YOUR GOAL:
State the count of lines below in which the word "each" appears, and add nothing.

MATERIAL PROVIDED:
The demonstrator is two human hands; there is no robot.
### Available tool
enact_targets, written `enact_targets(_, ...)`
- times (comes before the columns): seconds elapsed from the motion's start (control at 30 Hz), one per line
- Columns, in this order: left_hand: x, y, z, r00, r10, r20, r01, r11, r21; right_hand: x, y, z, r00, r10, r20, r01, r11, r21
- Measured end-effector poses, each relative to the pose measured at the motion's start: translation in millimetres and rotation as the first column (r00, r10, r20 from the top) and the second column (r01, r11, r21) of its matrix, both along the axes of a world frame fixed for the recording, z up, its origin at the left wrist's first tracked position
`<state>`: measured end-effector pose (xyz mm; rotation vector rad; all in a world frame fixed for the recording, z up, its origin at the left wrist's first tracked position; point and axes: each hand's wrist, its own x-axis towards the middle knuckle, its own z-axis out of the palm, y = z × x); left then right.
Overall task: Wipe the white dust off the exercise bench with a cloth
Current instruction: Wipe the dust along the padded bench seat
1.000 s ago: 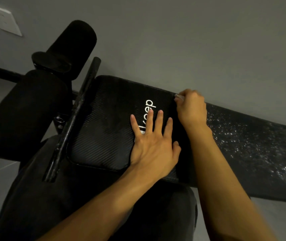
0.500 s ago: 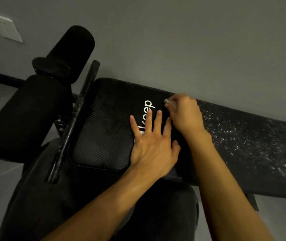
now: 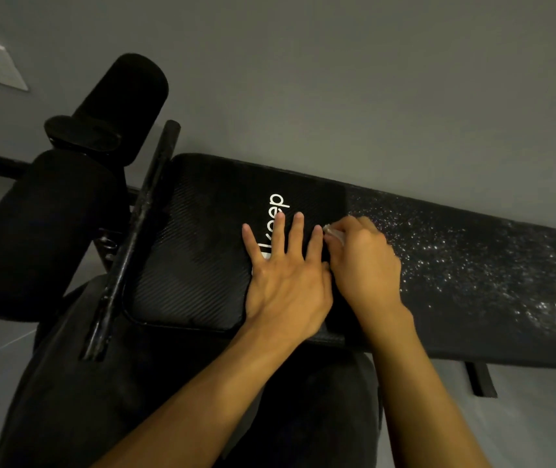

TASK RESULT:
2